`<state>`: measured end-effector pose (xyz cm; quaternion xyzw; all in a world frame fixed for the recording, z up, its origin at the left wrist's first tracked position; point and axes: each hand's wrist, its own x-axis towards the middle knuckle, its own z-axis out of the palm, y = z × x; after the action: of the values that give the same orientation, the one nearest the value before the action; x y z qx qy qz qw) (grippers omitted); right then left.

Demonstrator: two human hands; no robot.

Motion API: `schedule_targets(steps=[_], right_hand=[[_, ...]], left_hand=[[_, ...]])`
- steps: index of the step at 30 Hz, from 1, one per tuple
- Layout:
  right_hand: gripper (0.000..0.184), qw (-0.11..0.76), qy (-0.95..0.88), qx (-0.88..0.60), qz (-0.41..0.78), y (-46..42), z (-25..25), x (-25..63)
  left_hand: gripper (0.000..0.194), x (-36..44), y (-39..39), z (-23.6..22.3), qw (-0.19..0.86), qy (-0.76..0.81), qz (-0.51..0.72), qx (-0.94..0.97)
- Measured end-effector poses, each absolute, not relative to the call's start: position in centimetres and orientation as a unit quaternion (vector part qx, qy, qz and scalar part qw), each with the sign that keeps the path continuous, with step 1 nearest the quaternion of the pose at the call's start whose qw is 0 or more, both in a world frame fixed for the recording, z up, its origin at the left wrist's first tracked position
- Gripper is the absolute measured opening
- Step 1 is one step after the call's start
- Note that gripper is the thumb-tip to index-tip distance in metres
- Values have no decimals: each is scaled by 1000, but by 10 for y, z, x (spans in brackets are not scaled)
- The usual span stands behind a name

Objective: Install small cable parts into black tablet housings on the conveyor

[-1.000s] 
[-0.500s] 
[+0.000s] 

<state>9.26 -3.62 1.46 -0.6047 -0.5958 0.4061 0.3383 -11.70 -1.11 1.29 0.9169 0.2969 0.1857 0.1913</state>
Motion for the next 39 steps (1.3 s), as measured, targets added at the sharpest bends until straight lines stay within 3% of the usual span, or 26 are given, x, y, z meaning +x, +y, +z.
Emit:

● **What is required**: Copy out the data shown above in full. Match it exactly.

● **Answer to this task**:
`<state>`: measured end-effector pose (xyz cm; quaternion xyzw; all in a world frame fixed for the recording, z up, its origin at the left wrist's first tracked position; point and axes: each hand's wrist, its own x-axis towards the middle knuckle, its own z-axis out of the palm, y = z × x; after the action: of the values that give the same orientation, the one nearest the value before the action; x y z qx qy qz qw) (grippers omitted); right then left.

Demonstrator: two human hands; no robot.

Motion API: `schedule_targets(steps=[_], right_hand=[[_, ...]], left_hand=[[_, ...]])`
- steps: index of the step at 30 Hz, from 1, one per tuple
- Layout:
  right_hand: gripper (0.000..0.184), qw (-0.11..0.76), qy (-0.95..0.88), qx (-0.88..0.60), qz (-0.41..0.78), y (-46..42), z (-25..25), x (-25..63)
  left_hand: gripper (0.000..0.194), x (-36..44), y (-39..39), z (-23.6..22.3), qw (-0.19..0.86), qy (-0.76..0.81), qz (-0.51..0.72), qx (-0.94..0.97)
- Measured end-effector poses, each absolute, not relative to the call's start: position in centimetres and orientation as a unit quaternion (vector part qx, qy, qz and scalar part qw), each with the sign that keeps the path continuous, with step 1 nearest the quaternion of the pose at the call's start whose qw is 0 or more, both in a world frame fixed for the recording, z up, its origin at the left wrist's first tracked position
- Gripper is the absolute measured opening
- Step 1 is one step after the call's start
- Note that gripper is the thumb-tip to index-tip distance in metres
- Values have no decimals: each is scaled by 1000, but by 10 for y, z, x (spans in brackets are not scaled)
- The usual span stands behind a name

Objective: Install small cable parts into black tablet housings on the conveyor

[-1.000s] 
[-0.500s] 
[+0.000s] 

<state>9.26 -3.62 1.46 -0.6047 -0.5958 0.4061 0.3383 -11.70 -1.11 1.29 0.9169 0.2969 0.1857 0.1913</state>
Motion for the next 39 steps (1.3 s), as measured, targets added at the sharpest bends until straight lines stay within 3% of the usual span, or 26 are given, x, y, z meaning +x, +y, +z.
Emit:

The exercise has no further content.